Pioneers: 6 O'Clock Gin and its Companion Tonic Water

1) Companion Tonics

This is where a gin producer also creates a tonic water that has been specially designed to harmonise and be the perfect partner to their juniper spirit.I first heard about this from Michael of Bramley & Gage with his 6 O’Clock Gin and I’m pleased to have been one of the first to write about it on this very site. That was a year ago and since then the popularity of the drink and the concept, as well as its availability, has increased. There have been a few enhancements of the packaging and the tonic is now available in a handy four-pack of individual bottle serves.

When combined, 6 O’Clock Gin and 6 O’Clock Tonic create a soft, yet flavourful drink, which is probably one of the most relaxing Gin & Tonics I have ever had. That is not to say that it doesn’t have much flavour, as there is, without a doubt, a distinctive mix of juniper and quinine. It really is very good.

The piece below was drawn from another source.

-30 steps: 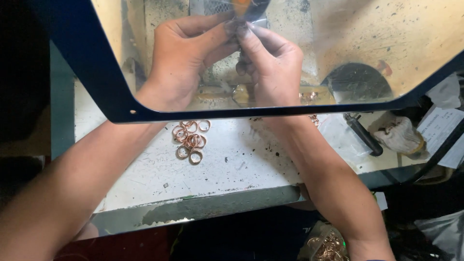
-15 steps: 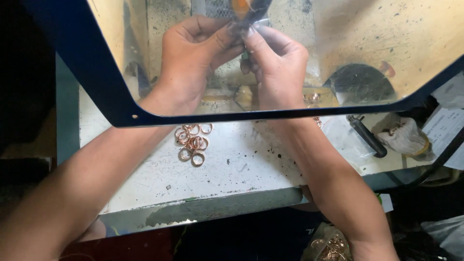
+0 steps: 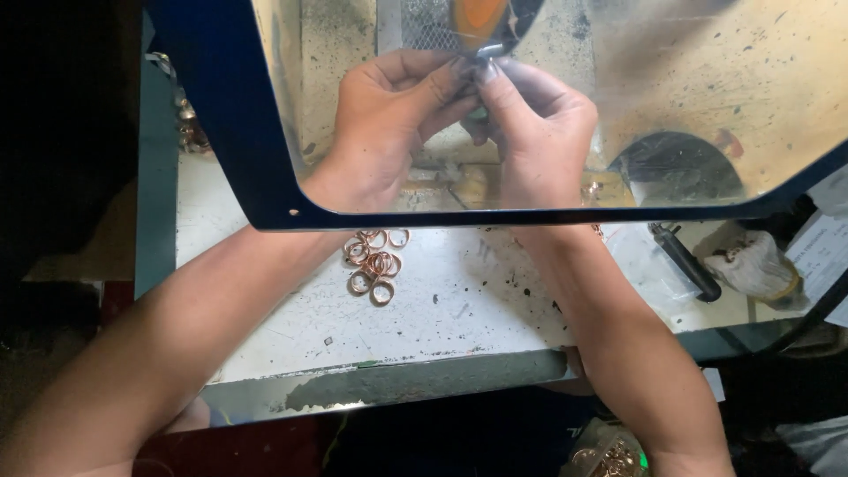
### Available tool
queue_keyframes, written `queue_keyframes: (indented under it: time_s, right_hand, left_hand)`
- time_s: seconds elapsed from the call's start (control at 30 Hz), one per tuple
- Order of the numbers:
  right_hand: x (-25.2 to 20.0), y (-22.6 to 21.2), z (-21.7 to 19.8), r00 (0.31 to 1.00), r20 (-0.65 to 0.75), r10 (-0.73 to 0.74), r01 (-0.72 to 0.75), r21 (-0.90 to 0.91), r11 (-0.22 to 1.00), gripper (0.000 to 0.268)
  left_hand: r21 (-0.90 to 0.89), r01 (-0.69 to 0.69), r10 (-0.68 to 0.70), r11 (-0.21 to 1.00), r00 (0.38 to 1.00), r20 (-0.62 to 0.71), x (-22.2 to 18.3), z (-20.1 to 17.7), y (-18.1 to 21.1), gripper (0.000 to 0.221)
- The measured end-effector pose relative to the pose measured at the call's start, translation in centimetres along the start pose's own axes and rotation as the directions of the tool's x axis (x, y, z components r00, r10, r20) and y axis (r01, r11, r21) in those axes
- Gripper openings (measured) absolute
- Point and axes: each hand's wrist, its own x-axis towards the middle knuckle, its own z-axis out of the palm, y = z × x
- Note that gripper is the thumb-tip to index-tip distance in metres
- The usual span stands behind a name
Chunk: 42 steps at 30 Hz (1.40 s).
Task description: Polishing metal rings using a motorized polishing wheel inside a protective enclosure.
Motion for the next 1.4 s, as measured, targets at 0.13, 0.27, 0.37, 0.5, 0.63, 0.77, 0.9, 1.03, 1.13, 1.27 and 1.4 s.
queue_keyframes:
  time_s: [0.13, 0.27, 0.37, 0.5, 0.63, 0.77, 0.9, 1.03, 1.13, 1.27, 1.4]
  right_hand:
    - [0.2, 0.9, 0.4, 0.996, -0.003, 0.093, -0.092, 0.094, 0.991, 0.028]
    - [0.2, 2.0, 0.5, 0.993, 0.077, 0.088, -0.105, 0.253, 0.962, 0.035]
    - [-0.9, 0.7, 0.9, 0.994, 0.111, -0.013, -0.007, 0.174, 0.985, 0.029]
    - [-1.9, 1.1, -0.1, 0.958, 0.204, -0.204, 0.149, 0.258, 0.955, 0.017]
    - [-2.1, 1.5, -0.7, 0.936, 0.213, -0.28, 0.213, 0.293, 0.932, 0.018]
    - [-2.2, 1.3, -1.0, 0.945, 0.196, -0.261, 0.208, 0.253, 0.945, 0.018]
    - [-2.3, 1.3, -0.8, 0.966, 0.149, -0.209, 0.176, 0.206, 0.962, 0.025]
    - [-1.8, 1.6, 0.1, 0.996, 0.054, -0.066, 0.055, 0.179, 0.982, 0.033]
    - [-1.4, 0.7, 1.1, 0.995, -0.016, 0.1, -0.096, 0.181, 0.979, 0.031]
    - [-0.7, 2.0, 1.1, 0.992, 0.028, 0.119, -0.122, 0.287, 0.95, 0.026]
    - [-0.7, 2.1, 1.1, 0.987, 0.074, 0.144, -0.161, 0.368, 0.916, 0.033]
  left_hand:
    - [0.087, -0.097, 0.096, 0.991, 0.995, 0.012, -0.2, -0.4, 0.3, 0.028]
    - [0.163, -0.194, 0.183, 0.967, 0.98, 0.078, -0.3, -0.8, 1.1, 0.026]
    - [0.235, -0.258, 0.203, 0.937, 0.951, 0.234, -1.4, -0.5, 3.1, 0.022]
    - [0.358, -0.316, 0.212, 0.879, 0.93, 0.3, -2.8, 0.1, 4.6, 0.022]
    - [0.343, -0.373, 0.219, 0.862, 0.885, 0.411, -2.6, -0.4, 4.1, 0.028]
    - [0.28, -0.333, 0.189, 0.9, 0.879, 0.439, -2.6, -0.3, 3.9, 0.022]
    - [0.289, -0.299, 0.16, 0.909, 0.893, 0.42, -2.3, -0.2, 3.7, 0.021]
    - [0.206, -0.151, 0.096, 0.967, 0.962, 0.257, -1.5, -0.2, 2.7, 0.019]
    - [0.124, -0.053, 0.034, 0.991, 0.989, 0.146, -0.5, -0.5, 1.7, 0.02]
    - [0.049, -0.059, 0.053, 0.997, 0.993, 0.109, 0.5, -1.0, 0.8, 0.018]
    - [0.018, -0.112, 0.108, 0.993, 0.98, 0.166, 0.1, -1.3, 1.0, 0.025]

Gin Mare and 1724 Tonic Water

Gin Mare and 1724 Tonic Water

Since then, the idea has taken of a little, with rumours of other boutique gins following suit. The folks behind Gin Mare have brought out 1724 Tonic and, whilst not designed solely for Gin Mare, its mixability with this gin was a consideration.

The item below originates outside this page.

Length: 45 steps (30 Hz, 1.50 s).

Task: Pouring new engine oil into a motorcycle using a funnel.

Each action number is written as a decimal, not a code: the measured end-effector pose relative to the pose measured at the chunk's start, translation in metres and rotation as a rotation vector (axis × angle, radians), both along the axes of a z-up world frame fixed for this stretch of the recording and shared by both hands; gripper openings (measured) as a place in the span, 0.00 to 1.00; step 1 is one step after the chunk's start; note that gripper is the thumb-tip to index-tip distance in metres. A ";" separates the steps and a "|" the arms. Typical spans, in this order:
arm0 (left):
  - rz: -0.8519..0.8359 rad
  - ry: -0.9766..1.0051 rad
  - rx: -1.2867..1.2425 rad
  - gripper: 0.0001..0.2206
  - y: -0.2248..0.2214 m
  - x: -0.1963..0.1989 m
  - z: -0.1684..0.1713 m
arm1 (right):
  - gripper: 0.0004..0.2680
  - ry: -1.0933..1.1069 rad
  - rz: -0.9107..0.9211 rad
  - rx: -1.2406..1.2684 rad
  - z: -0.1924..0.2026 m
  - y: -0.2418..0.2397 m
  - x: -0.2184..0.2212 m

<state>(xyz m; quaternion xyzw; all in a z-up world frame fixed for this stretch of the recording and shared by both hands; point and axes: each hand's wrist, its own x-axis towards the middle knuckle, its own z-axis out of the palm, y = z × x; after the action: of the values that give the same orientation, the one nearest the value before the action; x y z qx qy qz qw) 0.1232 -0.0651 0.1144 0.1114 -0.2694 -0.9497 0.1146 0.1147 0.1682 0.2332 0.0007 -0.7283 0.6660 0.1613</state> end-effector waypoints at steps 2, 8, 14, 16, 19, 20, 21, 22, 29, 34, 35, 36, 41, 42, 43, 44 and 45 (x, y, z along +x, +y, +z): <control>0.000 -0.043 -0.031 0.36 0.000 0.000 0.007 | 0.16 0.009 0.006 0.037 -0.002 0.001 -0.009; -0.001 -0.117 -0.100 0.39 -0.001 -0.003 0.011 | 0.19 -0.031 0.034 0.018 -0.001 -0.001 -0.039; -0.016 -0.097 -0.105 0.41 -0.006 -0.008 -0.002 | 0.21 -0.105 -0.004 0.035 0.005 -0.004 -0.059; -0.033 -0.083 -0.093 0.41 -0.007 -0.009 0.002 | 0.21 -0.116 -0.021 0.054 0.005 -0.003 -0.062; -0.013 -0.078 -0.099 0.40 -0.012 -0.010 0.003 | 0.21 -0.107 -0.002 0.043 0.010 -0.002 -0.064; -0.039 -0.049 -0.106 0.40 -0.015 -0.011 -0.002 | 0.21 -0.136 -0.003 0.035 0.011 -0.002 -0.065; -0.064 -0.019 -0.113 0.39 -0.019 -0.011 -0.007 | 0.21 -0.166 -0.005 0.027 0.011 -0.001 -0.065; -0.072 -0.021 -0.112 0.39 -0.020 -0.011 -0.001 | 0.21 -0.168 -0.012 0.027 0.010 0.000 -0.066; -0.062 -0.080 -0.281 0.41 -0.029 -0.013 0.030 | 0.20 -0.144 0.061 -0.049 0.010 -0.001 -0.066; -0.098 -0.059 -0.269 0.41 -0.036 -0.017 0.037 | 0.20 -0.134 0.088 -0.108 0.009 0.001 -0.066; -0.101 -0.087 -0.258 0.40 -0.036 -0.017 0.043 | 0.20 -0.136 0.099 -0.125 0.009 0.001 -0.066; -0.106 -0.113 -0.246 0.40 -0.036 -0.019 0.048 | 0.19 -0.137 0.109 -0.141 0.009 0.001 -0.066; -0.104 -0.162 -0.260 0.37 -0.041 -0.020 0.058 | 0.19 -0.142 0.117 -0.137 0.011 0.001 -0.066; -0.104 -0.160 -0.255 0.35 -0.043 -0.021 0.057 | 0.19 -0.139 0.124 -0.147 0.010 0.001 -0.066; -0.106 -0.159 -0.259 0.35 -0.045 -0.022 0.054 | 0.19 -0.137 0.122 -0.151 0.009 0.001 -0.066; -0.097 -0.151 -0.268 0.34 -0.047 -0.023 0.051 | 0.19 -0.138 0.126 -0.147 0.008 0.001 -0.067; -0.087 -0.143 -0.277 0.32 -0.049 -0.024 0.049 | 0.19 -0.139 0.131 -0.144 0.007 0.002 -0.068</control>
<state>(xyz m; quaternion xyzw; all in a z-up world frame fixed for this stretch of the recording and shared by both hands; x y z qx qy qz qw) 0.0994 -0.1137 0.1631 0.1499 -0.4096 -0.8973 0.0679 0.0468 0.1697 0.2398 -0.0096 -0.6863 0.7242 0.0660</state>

Broker’s Gin (who seem to be on a bit of an award-winning roll of late) have a companion tonic water available in Spain. This isn’t actually created/produced by Broker’s, but rather by a third party that decided to do to it on their behalf, with the gin company’s blessing. I’ve yet to try it, but am looking forward to doing so.

Eighteen months ago, there were no companion tonics and now there are at least three, with more in development; this is a trend if ever I saw one.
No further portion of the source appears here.